Families are missing out on eating together during mealtimes - to help you reclaim family meals at the dining table we have gathered some expert tips and techniques in conjunction with family retailer Furniture Village
There’s something wonderful about eating together as a family. Whether it’s just you and your children, or an extended family get-together, there’s nothing quite like enjoying a delicious meal and pleasant conversation with your favourite people.
But, recent research from Furniture Village suggests that dining as a family is starting to become as rare as it is enjoyable. In fact, they found that only 22% of British families eat at the dining table every night, with many using the excuse that they work too late or are too busy to stop for meals.
'We need to reclaim dining as a family', says the furniture retailer, and they’ve enlisted some experts to help us all do just that.
Here’s a five-step guide to help you encourage your family to eat at the dining table more often.
1. Get the children involved
If your children aren’t keen on the idea of propping themselves up at the dining table – and missing out on TV-time during dinner – psychologist Lucia Giombini has some strategies that parents have found to be successful.
She recommends using “enjoyment-heightening and stress-reduction techniques” with your children prior to the meal. This includes getting them involved in food preparation and grocery shopping, letting them choose their meals (at least once a week), and cooking food you know they enjoy eating.
In fact, it’s important to make sure your child’s voice is heard throughout the process. Get them involved from the get-go, explain why you’re doing this, and ask them to give you tips on how to make the experience more enjoyable for everyone. Being given the opportunity to come up with ideas will mean your little ones will be excited to join in.
2. Create a routine
Giombini says the secret to encouraging your family to eat at the dining table together is to create a family mealtime culture. A structured mealtime routine, with set times for meals, will mean your children (and your partner) know when to be present at meals, and exactly what they need to do. Assign them jobs (like setting the table, making easy side dishes and cleaning up afterwards) and set some expectations for the meal (such as everyone needing to contribute a story from their day).
As nutritional therapist Samantha Paget explains, “creating a ritual around mealtimes encourages individuals to pay more attention to what, when and how they eat.”
3. Practise a digital detox
It can be incredibly frustrating trying to hold a conversation with someone who’s lost in their phone. But, as family therapist Reenee Singh concedes, “in this digital age, it is rare to come across families who preserve the institution of eating around a dining table, undisturbed by the television, smart phones and other digital and social media devices.”
Her tip to great family mealtimes is to make at least one meal a day a digitally-free zone. This way, families can learn how to speak and be with each other without a digital prop, and children can learn good table manners and the art of having a conversation while eating. Singh says this can help “foster healthy relationships and improve self-confidence in children”.
4. Have meaningful conversations before, during and after the meal
With your phones tucked away and no more memes or funny clips to watch, how do we keep our little ones happy at the table for an entire meal?
It all starts before the meal. Singh says it’s important that everyone in the family is onboard with the idea of sitting down together to eat. If not, it could lead to family members eating together in silence, with lots of unspoken thoughts and feelings. “Mealtimes can thus become a farce,” says Singh, “leaving family members feeling increasingly alienated and powerless.”
Instead, spend time understanding where your children are coming from and why they might be resistant to eating as a family. During mealtimes, make sure you have meaningful conversations with your children, discussing topics they can contribute to and asking them to tell you about their day.
5. Make sure the dining space is ready for meals
Whether your dining table is in the kitchen, sitting room or in a dedicated dining room, make sure the space is ready for meals for a more enjoyable mealtime.
If your children don’t enjoy eating at the dining table, Paget suggests “designing a more attractive space in which to dine”. Let them choose some new crockery for themselves and ask for their help in decorating the table with table mats, flowers or lanterns before the meal.

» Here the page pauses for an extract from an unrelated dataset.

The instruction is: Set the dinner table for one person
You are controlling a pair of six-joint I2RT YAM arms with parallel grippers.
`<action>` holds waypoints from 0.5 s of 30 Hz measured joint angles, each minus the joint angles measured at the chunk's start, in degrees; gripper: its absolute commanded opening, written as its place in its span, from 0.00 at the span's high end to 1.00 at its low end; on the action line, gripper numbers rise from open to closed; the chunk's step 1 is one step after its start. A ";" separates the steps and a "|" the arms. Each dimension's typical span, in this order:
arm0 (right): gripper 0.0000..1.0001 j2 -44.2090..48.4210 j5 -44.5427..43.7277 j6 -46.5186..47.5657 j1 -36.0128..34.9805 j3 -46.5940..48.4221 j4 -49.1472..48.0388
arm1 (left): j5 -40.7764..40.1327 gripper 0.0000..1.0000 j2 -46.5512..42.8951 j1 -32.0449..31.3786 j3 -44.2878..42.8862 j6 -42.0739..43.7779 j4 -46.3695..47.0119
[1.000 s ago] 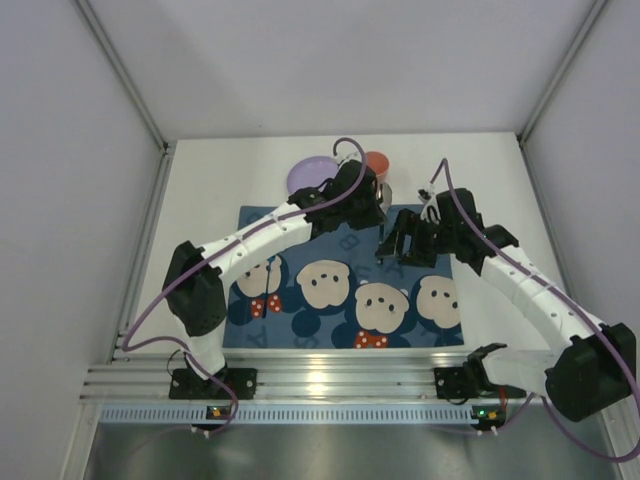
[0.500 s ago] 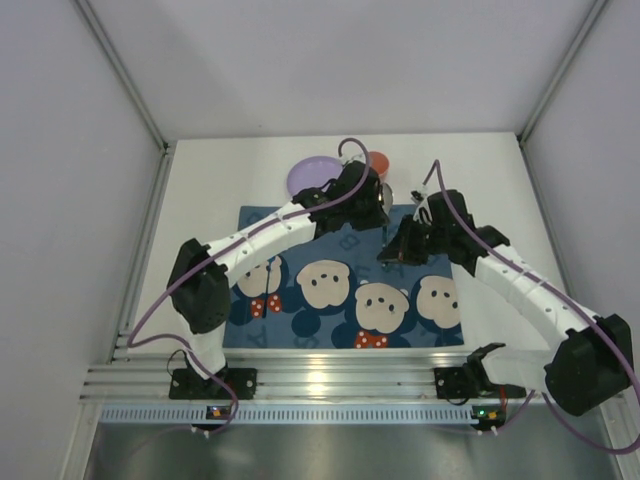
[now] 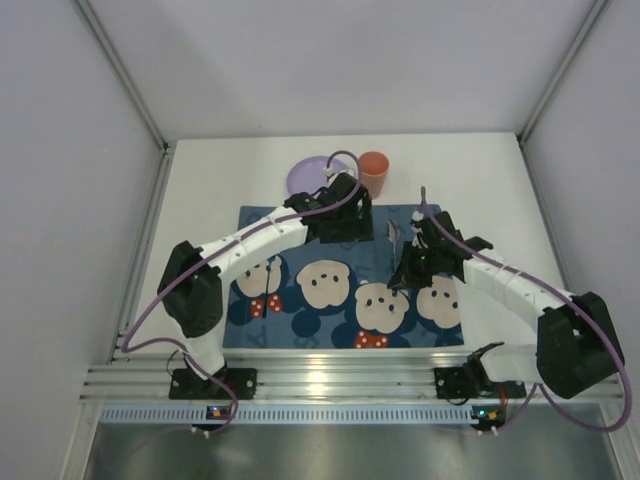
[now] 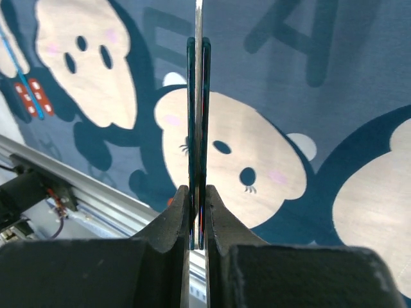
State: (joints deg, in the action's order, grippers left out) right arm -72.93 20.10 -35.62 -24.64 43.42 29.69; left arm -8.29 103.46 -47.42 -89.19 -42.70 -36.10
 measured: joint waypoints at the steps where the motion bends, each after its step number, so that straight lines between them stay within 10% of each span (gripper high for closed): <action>1: 1.00 -0.68 -0.24 0.24 0.11 -0.17 0.04 | -0.35 0.18 -0.96 0.44 1.16 0.04 -0.42; 15: 1.00 -7.89 -2.91 4.72 1.84 -0.31 -0.07 | -2.54 0.19 -10.23 4.28 11.28 0.04 -1.07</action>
State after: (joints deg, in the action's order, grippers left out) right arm -80.82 17.19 -30.89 -22.81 43.11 29.63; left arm -10.83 93.23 -43.13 -77.91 -42.65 -37.17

Paget also recommends buying a new dining table (or sprucing up your old one), moving the table closer to a window, and keeping the space clean, tidy and dedicated to eating. When eating at the table feels like a special ceremony, your children are far more likely to look forward to the event and stick around until it ends.
Just a few simple steps could be all it takes to encourage better family mealtimes at your home. However you choose to do it, eating together at the dining table can be transformative for your family, helping them eat healthier, build better relationships and develop better social skills.
The insights in this article were gathered by Furniture Village as part of their Reclaiming the Dining Table campaign. The experts they asked for contributions were psychologist Lucia Giombini, nutritional therapist Samantha Paget and family therapist Reenee Singh.